In comparison with the separately electrospun 8% and 15% PCL fibers, the peak diameters of the bimodal distribution (8% and 15% PCL spun together) slightly increased from 60 nm to 80 nm and from 145 nm to 180 nm. However, this increase turned out to be beneficial when the diameter distribution of these fibers and the collagen fibrils from native ACL [18] were compared. Both qualitatively and quantitatively, the mesh with bimodal diameter distribution replicated the collagen distribution of the ACL tissue.

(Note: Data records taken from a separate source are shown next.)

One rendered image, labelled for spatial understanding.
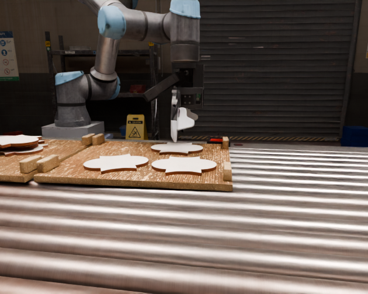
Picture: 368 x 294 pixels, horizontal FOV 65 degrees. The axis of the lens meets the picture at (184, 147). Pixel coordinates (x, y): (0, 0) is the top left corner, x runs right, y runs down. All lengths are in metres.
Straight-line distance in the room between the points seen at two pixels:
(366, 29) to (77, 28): 5.06
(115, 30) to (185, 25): 0.17
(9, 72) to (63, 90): 5.29
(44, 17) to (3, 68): 1.28
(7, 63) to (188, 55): 5.97
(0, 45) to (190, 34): 6.03
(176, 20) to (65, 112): 0.71
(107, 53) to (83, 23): 4.68
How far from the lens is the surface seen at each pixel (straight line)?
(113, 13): 0.78
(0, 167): 0.78
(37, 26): 6.31
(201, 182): 0.56
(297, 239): 0.44
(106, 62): 1.29
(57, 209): 0.55
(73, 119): 1.30
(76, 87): 1.31
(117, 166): 0.65
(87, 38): 5.88
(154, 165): 0.64
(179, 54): 0.75
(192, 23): 0.76
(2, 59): 6.65
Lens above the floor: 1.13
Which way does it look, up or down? 13 degrees down
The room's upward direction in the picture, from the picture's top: straight up
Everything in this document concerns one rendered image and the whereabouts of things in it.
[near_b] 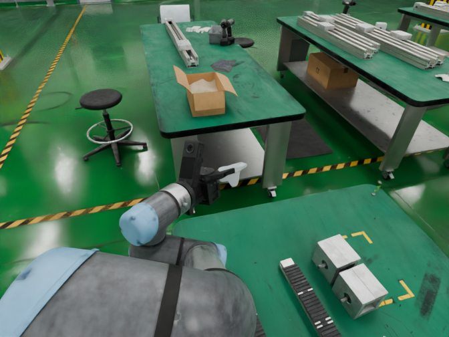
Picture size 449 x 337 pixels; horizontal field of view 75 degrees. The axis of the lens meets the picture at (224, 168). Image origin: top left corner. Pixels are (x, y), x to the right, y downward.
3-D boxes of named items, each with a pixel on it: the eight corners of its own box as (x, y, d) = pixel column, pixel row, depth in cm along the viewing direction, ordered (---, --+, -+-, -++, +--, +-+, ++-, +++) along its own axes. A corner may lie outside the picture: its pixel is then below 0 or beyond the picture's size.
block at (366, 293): (325, 291, 91) (332, 275, 85) (354, 279, 94) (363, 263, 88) (346, 323, 84) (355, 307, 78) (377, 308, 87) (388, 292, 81)
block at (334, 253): (305, 261, 99) (311, 244, 93) (333, 251, 102) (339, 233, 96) (323, 287, 92) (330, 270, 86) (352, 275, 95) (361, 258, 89)
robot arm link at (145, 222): (115, 236, 61) (116, 206, 56) (152, 210, 69) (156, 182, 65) (142, 257, 58) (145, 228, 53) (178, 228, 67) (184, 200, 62)
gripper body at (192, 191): (200, 190, 82) (172, 211, 73) (196, 162, 79) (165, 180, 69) (223, 195, 78) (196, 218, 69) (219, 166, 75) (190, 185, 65)
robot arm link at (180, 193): (152, 187, 66) (180, 193, 62) (166, 179, 70) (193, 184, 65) (158, 215, 69) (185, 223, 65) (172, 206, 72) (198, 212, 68)
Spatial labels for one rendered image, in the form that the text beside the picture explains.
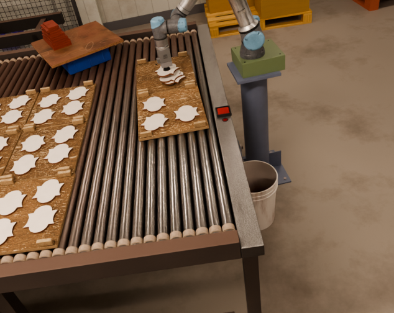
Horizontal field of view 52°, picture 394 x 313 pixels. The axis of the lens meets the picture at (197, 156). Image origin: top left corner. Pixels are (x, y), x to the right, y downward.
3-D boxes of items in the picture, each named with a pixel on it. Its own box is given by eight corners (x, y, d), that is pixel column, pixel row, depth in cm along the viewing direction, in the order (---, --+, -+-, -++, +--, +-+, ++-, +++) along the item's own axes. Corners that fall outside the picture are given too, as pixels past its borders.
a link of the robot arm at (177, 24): (186, 12, 224) (166, 15, 225) (185, 20, 216) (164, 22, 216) (187, 26, 229) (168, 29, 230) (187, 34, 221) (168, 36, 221)
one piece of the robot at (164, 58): (148, 40, 230) (155, 66, 240) (152, 46, 223) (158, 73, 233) (165, 36, 231) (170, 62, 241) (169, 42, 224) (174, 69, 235)
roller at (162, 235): (163, 39, 303) (162, 33, 299) (171, 251, 152) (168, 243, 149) (157, 40, 303) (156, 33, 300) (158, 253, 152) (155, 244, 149)
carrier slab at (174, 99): (197, 87, 232) (197, 85, 231) (209, 128, 201) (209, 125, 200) (137, 99, 232) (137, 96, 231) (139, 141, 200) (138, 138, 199)
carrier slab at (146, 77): (189, 56, 265) (189, 54, 264) (197, 87, 233) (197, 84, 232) (136, 66, 264) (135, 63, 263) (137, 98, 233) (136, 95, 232)
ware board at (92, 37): (96, 22, 306) (95, 20, 305) (123, 41, 271) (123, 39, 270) (31, 45, 289) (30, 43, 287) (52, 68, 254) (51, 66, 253)
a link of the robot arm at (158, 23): (164, 20, 215) (148, 22, 216) (168, 39, 222) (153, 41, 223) (165, 14, 221) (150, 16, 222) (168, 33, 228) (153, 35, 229)
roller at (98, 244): (130, 44, 303) (128, 38, 300) (105, 261, 152) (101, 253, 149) (124, 45, 303) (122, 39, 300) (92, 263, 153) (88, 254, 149)
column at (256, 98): (273, 150, 323) (272, 48, 268) (291, 182, 294) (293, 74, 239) (227, 161, 321) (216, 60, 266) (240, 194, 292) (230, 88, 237)
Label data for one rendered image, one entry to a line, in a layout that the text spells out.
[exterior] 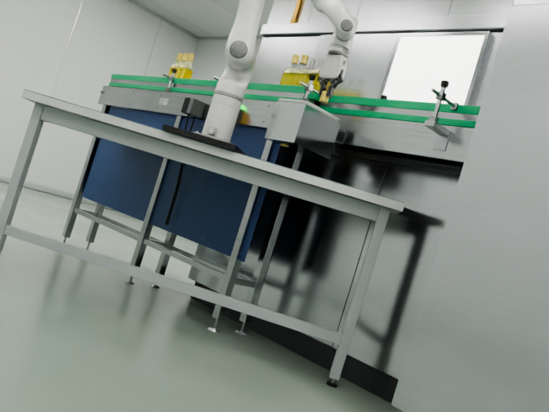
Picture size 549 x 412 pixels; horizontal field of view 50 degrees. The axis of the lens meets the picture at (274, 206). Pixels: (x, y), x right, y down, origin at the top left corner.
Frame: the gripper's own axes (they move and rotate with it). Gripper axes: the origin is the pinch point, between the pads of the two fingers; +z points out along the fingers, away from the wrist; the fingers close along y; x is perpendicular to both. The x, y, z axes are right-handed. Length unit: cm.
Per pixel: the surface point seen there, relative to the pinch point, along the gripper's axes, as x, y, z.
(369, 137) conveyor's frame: -11.8, -18.9, 13.6
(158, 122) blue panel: -5, 121, 23
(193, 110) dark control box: 3, 80, 16
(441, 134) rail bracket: -10, -51, 9
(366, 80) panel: -30.0, 6.7, -16.5
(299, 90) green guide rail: -4.3, 19.8, -1.3
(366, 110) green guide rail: -14.0, -11.5, 2.1
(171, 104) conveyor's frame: -3, 111, 12
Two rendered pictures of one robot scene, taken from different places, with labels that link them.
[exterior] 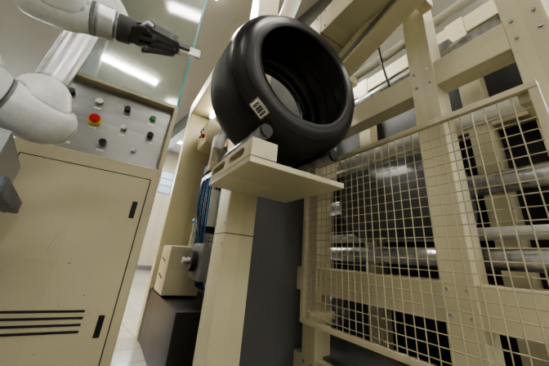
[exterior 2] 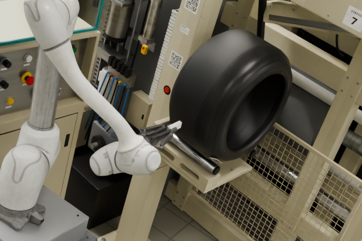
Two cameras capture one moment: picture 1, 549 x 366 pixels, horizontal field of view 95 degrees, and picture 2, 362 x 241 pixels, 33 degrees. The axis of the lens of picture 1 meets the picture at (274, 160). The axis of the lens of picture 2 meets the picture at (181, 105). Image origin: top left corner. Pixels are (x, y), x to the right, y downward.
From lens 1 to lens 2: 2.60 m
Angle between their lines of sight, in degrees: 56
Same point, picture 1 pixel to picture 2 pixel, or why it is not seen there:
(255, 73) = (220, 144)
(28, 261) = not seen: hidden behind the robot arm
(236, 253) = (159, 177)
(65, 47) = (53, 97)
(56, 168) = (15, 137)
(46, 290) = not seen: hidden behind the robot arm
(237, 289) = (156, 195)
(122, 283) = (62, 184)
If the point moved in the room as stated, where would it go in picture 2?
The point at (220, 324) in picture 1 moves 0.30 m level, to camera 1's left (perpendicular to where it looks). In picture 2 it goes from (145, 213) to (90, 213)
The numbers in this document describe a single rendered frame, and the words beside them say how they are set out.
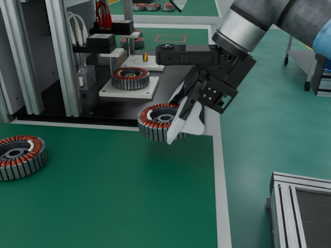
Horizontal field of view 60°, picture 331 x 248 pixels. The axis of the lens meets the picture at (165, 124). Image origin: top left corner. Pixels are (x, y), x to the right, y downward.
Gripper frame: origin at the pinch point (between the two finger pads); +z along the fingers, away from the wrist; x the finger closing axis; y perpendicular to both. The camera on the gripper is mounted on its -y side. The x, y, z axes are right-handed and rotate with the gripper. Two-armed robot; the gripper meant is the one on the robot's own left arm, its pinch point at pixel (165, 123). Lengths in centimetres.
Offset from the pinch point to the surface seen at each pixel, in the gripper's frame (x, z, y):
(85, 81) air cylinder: 27.7, 12.6, -19.6
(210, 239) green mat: -23.2, 2.0, 8.6
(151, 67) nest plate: 46.2, 4.9, -2.8
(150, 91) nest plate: 24.0, 4.5, -2.2
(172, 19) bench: 186, 5, 8
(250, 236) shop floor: 40, 51, 74
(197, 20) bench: 184, -4, 26
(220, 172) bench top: -7.8, 0.2, 12.2
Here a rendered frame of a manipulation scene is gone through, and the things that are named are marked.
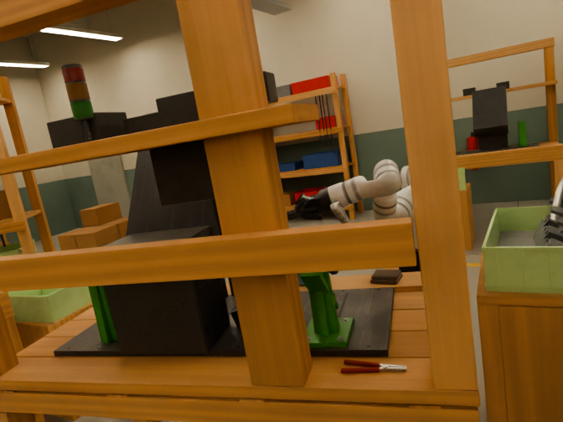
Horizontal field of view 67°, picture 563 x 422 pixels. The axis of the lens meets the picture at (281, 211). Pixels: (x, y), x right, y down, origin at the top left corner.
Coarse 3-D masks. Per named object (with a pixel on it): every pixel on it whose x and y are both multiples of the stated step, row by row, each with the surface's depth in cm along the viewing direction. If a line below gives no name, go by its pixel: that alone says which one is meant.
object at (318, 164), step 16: (304, 80) 644; (320, 80) 633; (336, 80) 625; (288, 96) 660; (304, 96) 643; (336, 96) 624; (336, 112) 630; (320, 128) 651; (336, 128) 632; (352, 128) 673; (352, 144) 675; (304, 160) 677; (320, 160) 663; (336, 160) 649; (352, 160) 681; (288, 176) 688; (288, 192) 737; (304, 192) 734; (288, 208) 708; (352, 208) 650
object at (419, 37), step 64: (192, 0) 90; (192, 64) 94; (256, 64) 95; (448, 128) 82; (256, 192) 96; (448, 192) 84; (448, 256) 87; (0, 320) 139; (256, 320) 103; (448, 320) 90; (256, 384) 107; (448, 384) 93
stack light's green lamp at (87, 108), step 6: (72, 102) 107; (78, 102) 107; (84, 102) 107; (90, 102) 109; (72, 108) 107; (78, 108) 107; (84, 108) 107; (90, 108) 109; (78, 114) 107; (84, 114) 107; (90, 114) 108; (78, 120) 107
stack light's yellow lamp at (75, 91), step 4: (68, 84) 106; (72, 84) 106; (76, 84) 106; (80, 84) 107; (84, 84) 107; (68, 88) 106; (72, 88) 106; (76, 88) 106; (80, 88) 107; (84, 88) 107; (68, 92) 107; (72, 92) 106; (76, 92) 106; (80, 92) 107; (84, 92) 107; (88, 92) 109; (68, 96) 107; (72, 96) 106; (76, 96) 106; (80, 96) 107; (84, 96) 107; (88, 96) 108; (72, 100) 107; (76, 100) 106; (80, 100) 107
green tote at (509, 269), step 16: (496, 208) 205; (512, 208) 202; (528, 208) 199; (544, 208) 195; (496, 224) 196; (512, 224) 204; (528, 224) 200; (496, 240) 192; (496, 256) 153; (512, 256) 151; (528, 256) 149; (544, 256) 146; (560, 256) 144; (496, 272) 155; (512, 272) 152; (528, 272) 150; (544, 272) 147; (560, 272) 145; (496, 288) 156; (512, 288) 153; (528, 288) 151; (544, 288) 148; (560, 288) 146
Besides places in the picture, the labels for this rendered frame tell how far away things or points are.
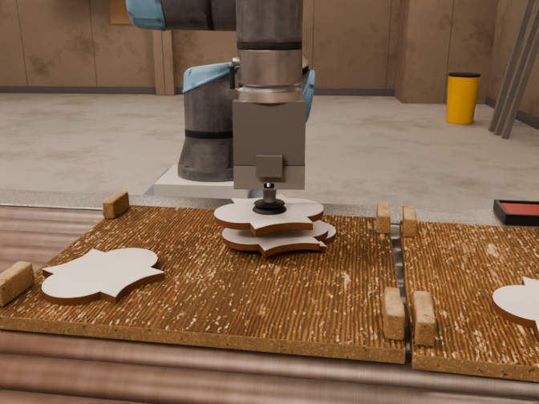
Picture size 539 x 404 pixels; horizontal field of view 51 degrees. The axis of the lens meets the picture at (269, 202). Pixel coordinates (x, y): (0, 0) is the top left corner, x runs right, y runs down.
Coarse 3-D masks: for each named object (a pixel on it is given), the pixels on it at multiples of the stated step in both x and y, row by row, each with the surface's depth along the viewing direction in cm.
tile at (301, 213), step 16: (224, 208) 71; (240, 208) 71; (288, 208) 71; (304, 208) 71; (320, 208) 71; (224, 224) 67; (240, 224) 67; (256, 224) 66; (272, 224) 66; (288, 224) 67; (304, 224) 67
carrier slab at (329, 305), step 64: (64, 256) 69; (192, 256) 69; (256, 256) 69; (320, 256) 69; (384, 256) 69; (0, 320) 56; (64, 320) 55; (128, 320) 55; (192, 320) 55; (256, 320) 55; (320, 320) 55
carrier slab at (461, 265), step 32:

Overall, collagens of native ACL tissue exhibited a bimodal distribution with peaks at 80 nm and 170 nm, and we were able to replicate this distribution using nanofibers of PCL, which had two peaks at 80 nm and 180 nm. As a further study, it is recommended that grafts fabricated with bimodal distribution in the given range should be tested in vitro and in vivo.
Conclusion
The bimodal scaffold generated in this study is expected to serve as a graft for ligament regeneration because it closely mimics the structural properties of healthy ACL tissues. It was found in this study that i) the random and aligned fibers produced with 8% PCL exhibited narrow diameter distribution, all fibers possessing diameters less than 100 nm, with a range between 30 nm and 100 nm, and ii) the designed bimodal scaffold produced by simultaneous electrospinning of 8% and 15% PCL using AA:FA ratio of 1:1 matched with the collagen fibril distribution of healthy ACL both qualitatively and quantitatively. The findings of this study and forthcoming studies using these scaffolds will undoubtedly have a significant contribution to the efforts of the orthopedic research community to solve an important societal and economic healthcare problem related to ligament injuries. Future in vitro and in vivo studies using the graft proposed here should benefit from the biomimicry of these grafts.